Personal information
- Full name: Branimir Petev Kostadinov
- Date of birth: 4 March 1989 (age 37)
- Place of birth: Veliko Tarnovo, Bulgaria
- Height: 1.80 m (5 ft 11 in)
- Positions: Winger; forward;

Youth career
- 0000–2004: Slavia Sofia
- 2004–2005: LASK Linz
- 2006–2009: Heart of Midlothian

Senior career*
- Years: Team / Apps / (Gls)
- 2009–2011: Chernomorets Burgas / 6 / (0)
- 2009: → Pomorie (loan) / 13 / (4)
- 2010: → Pomorie (loan) / 10 / (0)
- 2011–2012: Botev Vratsa / 26 / (4)
- 2012: → Tatran Prešov (loan) / 10 / (1)
- 2013: Lokomotiv Sofia / 18 / (1)
- 2014: Chernomorets Burgas / 8 / (0)
- 2014–2015: Lokomotiv Plovdiv / 12 / (0)
- 2015–2018: Dunav Ruse / 99 / (9)
- 2019–2024: Ludogorets Razgrad II / 141 / (17)
- 2021: Ludogorets Razgrad / 1 / (0)
- Total:  / 343 / (36)

International career
- 2009: Bulgaria U21 / 1 / (0)

= Branimir Kostadinov =

Bulgarian footballer

Branimir Petev Kostadinov (Бранимир Петев Костадинов; born 4 March 1989) is a Bulgarian footballer who currently plays as a forward.

==Career==
Branimir's first club was Slavia Sofia, them moved to the youth squads of Austrian LASK Linz. In 2006 Kostadinov joined Heart of Midlothian as an amateur player. He was unable to play in competitive under-19 matches until his country joined the European Union.
In season 2007–08 he was part of the first team pre-season in Germany, where he scored his first senior goal for the club in a 2–1 defeat to BV Cloppenberg. After that, he played for Hearts U-19 in 2007–2008. In the next 2008–09 season Kostadinov played in reserve squad of Hearts never making the grade before being released without playing for the first team.

===Chernomorets Burgas===
After the end of 2008–09 season Kostadinov was released by Hearts along with many other players and returned to Bulgaria. He had been invited by Chernomorets Burgas to join trial period, which began on 2 June 2009.

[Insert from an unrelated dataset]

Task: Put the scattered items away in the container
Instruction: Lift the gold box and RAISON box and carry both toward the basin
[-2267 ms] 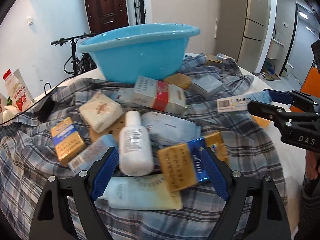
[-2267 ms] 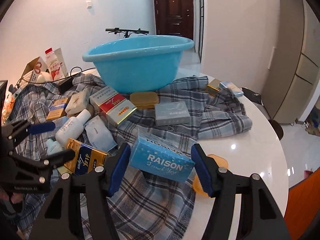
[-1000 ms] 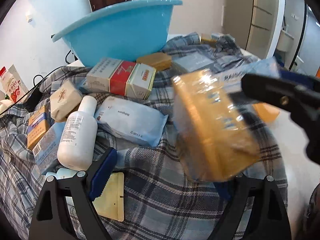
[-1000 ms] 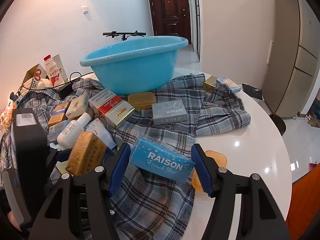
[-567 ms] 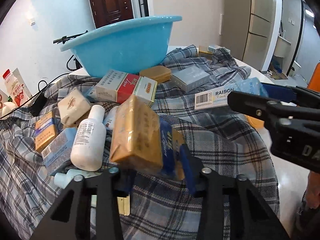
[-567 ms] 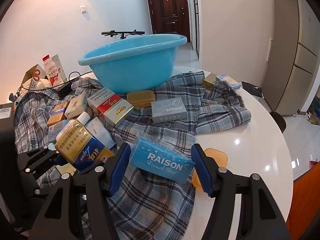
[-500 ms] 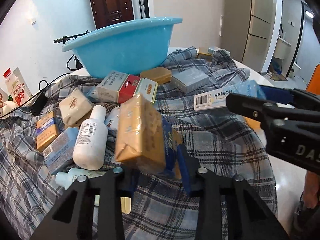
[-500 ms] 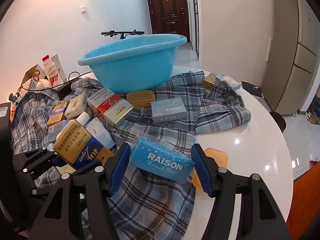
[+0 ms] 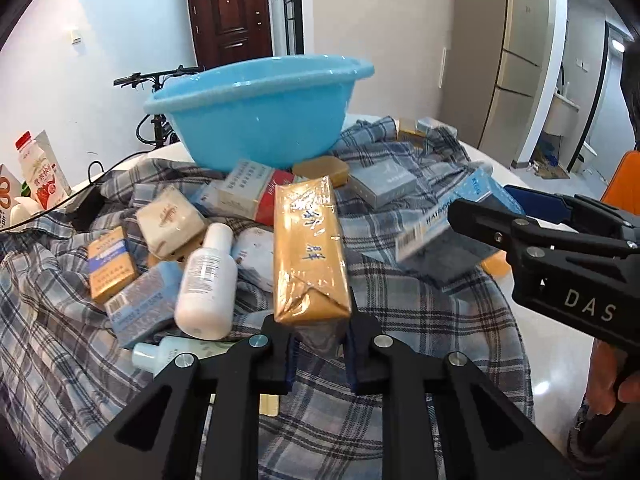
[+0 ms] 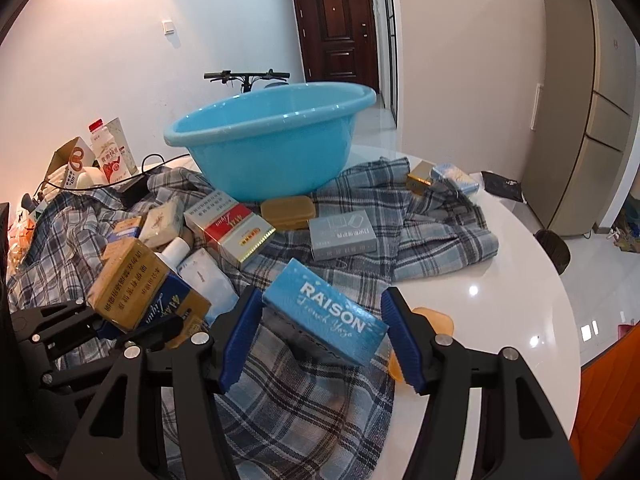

On 15 June Kostadinov played for the reserve squad in a match against Vihren. He scored two goals and provided three assists in a 6–0 win.

A few days later, on 20 June, Kostadinov signed a three-year contract with Chernomorets Burgas. He will play in the satellite club of Chernomorets – Chernomorets Pomorie

===1. FC Tatran Prešov===
On 17 July 2012, Kostadinov moved to 1. FC Tatran Prešov on a half-season loan, with an option of making the transfer permanent in winter, from Botev Vratsa. He made his debut for 1. FC Tatran Prešov against FK Senica on 22 July 2012 and scored his only goal for the team on 4 August 2012, in the 2:0 win over MFK Ružomberok in a league match.

===Lokomotiv Sofia===

On 4 January 2013, after returning from his loan, he signed a 1,5-year contract with A PFG club Loko Sofia.

===Ludogorets II===

In 2019 he joined Ludogorets Razgrad II in order to help youth players of the team. After 5 years in the club, he officially retired on 9 December 2024, after playing in 141 matches for the second team and in 1 for the first team.
==International career==
Kostadinov was a part of the Bulgaria U19 at the 2008 European Under-19 Championship in Czech Republic.